CKDV-FM
- Prince George, British Columbia; Canada;
- Frequency: 99.3 MHz
- Branding: 99.3 Rewind Radio

Programming
- Format: Classic hits
- Affiliations: Prince George Spruce Kings

Ownership
- Owner: Jim Pattison Group
- Sister stations: CKKN-FM, CKPG-TV

History
- First air date: 1946
- Former call signs: CKPG (1946–2003);
- Former frequencies: 1230 kHz (1946–1947); 550 kHz (1947–2003);
- Call sign meaning: "Drive", former branding

Technical information
- Class: B
- ERP: 9,300 watts horizontal polarization only
- HAAT: 89.6 meters

Links
- Webcast: Listen Live
- Website: 993rewindradio.ca

= CKDV-FM =

Radio station in Prince George, British Columbia

CKDV-FM is a Canadian radio station broadcasting at 99.3 FM in Prince George, British Columbia. The station plays a classic hits format branded as 99.3 Rewind Radio. The station is owned by Jim Pattison Group.

==History==
The station was originally launched in 1946 as CKPG 1230 AM, and moved to 550 the following year. The station, owned by CKPG Radio Ltd., was an affiliate of the CBC's Trans-Canada Network. In 1961, CKPG Radio also launched the city's first television station, CKPG-TV. The stations were acquired by Q Broadcasting in 1969.

In 1981, a sister FM station, CIOI, was launched. The three stations were sold to Monarch Broadcasting in 1990, and then to the Jim Pattison Group in 2000. Pattison converted CKPG to its current call sign, frequency and format in 2003.

Also in 2003, CKDV-FM added a rebroadcaster at Mackenzie on 1240 AM. The transmitter in Mackenzie was formerly a separate radio station, CKMK. Its license as a separate station was revoked when it became a rebroadcaster of CKDV-FM, although the transmitter still uses the CKMK call sign.
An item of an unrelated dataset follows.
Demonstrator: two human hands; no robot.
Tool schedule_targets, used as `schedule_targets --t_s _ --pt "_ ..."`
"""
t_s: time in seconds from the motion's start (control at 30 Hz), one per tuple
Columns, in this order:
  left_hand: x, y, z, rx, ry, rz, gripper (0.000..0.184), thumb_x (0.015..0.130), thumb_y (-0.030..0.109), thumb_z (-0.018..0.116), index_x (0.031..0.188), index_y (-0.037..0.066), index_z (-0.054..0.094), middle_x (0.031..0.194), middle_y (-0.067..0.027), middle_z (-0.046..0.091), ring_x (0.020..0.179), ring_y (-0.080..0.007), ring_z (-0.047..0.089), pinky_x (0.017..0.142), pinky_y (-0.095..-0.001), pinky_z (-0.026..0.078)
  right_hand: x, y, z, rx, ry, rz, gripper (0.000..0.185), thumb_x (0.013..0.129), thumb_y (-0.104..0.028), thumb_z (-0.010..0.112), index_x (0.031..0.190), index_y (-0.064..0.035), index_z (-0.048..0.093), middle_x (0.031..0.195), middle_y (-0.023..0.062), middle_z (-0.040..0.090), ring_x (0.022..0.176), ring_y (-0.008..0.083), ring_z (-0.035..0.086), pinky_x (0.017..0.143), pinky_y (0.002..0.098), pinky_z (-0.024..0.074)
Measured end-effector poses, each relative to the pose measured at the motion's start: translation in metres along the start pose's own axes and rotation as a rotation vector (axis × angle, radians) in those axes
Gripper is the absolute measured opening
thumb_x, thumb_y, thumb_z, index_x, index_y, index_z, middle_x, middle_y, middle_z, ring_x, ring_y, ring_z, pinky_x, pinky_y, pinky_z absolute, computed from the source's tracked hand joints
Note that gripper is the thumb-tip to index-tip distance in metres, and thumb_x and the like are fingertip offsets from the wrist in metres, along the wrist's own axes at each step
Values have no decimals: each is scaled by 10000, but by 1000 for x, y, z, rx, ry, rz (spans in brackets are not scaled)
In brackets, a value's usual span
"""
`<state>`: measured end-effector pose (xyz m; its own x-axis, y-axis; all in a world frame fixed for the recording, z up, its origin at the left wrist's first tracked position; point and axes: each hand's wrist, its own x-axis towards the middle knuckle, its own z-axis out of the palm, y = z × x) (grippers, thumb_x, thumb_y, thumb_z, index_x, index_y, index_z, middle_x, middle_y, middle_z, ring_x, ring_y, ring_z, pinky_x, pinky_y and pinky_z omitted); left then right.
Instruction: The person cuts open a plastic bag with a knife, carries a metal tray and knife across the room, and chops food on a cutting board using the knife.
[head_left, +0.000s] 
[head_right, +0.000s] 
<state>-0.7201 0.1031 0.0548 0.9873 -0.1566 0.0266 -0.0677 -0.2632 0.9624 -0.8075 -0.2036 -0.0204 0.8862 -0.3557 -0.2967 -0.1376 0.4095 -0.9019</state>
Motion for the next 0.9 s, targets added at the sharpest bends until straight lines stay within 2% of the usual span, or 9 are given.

By March 7, 2011 at 6:00 a.m., the station flipped to classic hits from classic rock (the format that debuted on the station after the station converted to FM), leaving mainstream rock station CIRX-FM as Prince George's only rock station again. Although classic hits songs are generally also played by adult contemporary and adult hits stations, this brings gold-based pop back to Prince George when CKKN-FM flipped to hot adult contemporary as The River from its old Hits FM adult contemporary format. In September 2021, CKDV-FM rebranded to 99.3 Rewind Radio retaining the classic hits format.